The verb ‘to germinate‘ is used intransitively of seeds or spores, and means ‘to begin to grow (i.e., to put out shoots or develop new tissue)‘. Used transitively, it means ‘to cause (seeds or spores) to grow‘. The word is also used metaphorically of, e.g., ideas or plans, as in ‘The idea of writing a history of the city germinated in the course of the year, while he worked on other projects‘.

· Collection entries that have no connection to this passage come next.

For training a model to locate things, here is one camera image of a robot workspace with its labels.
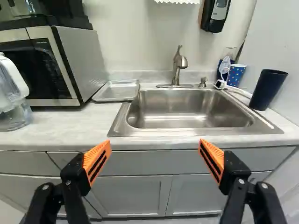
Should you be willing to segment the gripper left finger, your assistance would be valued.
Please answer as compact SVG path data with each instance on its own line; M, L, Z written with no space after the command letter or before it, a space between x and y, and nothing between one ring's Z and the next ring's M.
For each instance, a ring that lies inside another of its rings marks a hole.
M55 224L62 206L70 224L89 224L83 203L100 171L112 154L111 142L106 140L85 153L78 153L60 171L61 182L46 182L38 186L22 224Z

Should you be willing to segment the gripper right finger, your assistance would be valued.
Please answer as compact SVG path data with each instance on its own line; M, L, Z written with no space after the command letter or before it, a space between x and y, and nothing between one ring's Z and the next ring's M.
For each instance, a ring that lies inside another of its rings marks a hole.
M240 224L246 205L256 224L287 222L275 188L266 182L249 182L252 171L232 151L223 151L204 139L200 139L198 151L220 192L227 196L221 224Z

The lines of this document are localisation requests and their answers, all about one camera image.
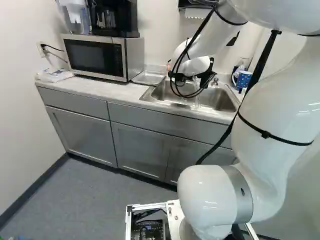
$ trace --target faucet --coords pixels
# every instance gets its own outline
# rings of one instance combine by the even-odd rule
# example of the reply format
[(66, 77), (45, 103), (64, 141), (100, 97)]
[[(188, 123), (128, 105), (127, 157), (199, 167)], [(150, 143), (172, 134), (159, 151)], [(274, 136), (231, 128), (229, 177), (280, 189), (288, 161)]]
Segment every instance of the faucet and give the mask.
[(214, 76), (211, 82), (211, 86), (218, 86), (218, 82), (219, 82), (219, 78), (217, 76)]

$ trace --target coffee maker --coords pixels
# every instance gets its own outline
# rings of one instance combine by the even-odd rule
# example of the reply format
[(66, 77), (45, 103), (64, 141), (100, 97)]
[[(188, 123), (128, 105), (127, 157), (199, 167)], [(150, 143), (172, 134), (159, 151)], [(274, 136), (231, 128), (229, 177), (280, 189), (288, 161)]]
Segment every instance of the coffee maker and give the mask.
[(87, 0), (92, 34), (139, 38), (137, 0)]

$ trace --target electrical outlet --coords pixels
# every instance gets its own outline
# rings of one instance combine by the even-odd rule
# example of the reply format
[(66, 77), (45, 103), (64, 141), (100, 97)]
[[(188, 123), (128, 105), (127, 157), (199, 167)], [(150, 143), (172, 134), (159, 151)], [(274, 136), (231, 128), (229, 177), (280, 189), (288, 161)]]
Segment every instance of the electrical outlet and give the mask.
[(44, 42), (38, 41), (36, 43), (36, 47), (38, 48), (38, 51), (39, 51), (41, 58), (45, 58), (46, 57), (45, 48), (42, 47), (41, 44), (44, 44)]

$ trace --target microwave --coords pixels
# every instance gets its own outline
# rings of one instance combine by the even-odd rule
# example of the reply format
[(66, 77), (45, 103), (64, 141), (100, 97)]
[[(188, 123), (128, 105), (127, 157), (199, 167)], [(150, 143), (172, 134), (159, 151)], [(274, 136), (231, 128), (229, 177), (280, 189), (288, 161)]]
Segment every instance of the microwave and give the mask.
[(145, 39), (62, 34), (70, 70), (76, 75), (128, 82), (144, 70)]

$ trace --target cabinet door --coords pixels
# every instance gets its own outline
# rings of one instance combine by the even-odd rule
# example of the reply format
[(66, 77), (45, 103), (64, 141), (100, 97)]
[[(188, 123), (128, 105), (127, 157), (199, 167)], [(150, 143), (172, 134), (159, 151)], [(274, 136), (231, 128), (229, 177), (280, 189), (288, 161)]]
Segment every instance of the cabinet door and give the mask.
[[(212, 145), (175, 137), (170, 148), (169, 162), (165, 181), (177, 184), (180, 173), (194, 164), (197, 160), (212, 148)], [(203, 164), (208, 165), (230, 165), (235, 161), (234, 152), (230, 149), (219, 147)]]
[(119, 168), (165, 180), (172, 137), (112, 122)]
[(68, 152), (117, 167), (109, 121), (49, 106), (46, 109)]

The verb ‘to geminate‘, which may be used transitively or intransitively, means ‘to double, to arrange (or be arranged) in pairs‘. As well as the noun gemination, there is also an adjective, geminate, meaning ‘doubled, arranged in pairs‘. All three of these words are used in the life sciences – a geminate leaf, e.g., is a compound leaf consisting of two leaflets – and in the study of language.
In linguistic contexts ‘to geminate‘ and the related noun and adjective have three different uses. They may refer to:
- the doubling of a letter in a word. In English, for example, the final consonant in many monosyllabic verbs, such as ‘to chat‘, ‘to sin‘, ‘to pot‘, ‘to sip‘ is doubled in the past tense to produce ‘chatted‘, ‘sinned‘, ‘potted‘, ‘sipped‘: and so we may say that, e.g., the ‘t‘ in ‘chatted‘ is geminate or geminated. In Arabic ‘the base form of the ... verb ... can be extended by gemination of consonants ...‘ (Eckehard Schulz, Günther Krahl, and Wolfgang Reuschel, Standard Arabic, p. 178): e.g. with the verb fariha, meaning ‘to be glad or happy‘, gemination of its second root consonant (r) produces farraha, meaning ‘to gladden, to make happy‘. (Arabic verbs formed in this way, i.e., by gemination of their second root consonant, regularly have causative or factitive force.)
- For English, AWE has an article on Consonant doubling, and a category of articles which reflect doubling of consonants.
- the doubling or lengthening of a consonantal sound – such as the doubled ‘n‘ sound in the pronunciation of ‘thinness‘ or the doubled ‘l‘ sound in ‘soulless‘ or the doubled ‘t‘ sound in the Italian rottame or sotto. (Note that in English, unlike, e.g., Italian, doubled consonants are not usually pronounced as two sounds: e.g., the geminate ‘t‘ in ‘chatted‘ (above) is not pronounced differently from a single ‘t‘.)
- the immediate doubling or repetition of a word, phrase, or clause – for example, ‘It’s unbelievable, ... unbelievable‘ or ‘What he’s done is quite appalling, .... quite appalling‘. Gemination of this kind may be used for rhetorical effect, e.g., to emphasise what is said, (Compare anaphora.)
- Etymological note: Both ‘germinate‘ and ‘geminate‘ have Latin roots. ‘Germinate‘ comes from the Latin verb germinare, ‘to sprout‘, and ‘geminate‘ from the verb geminare, ‘to double, repeat‘ (from the adjective geminus, ‘born at the same time, twin‘, which also gives us, in its plural form the name of the star-sign (sign of the Zodiac) Gemini (the Twins)).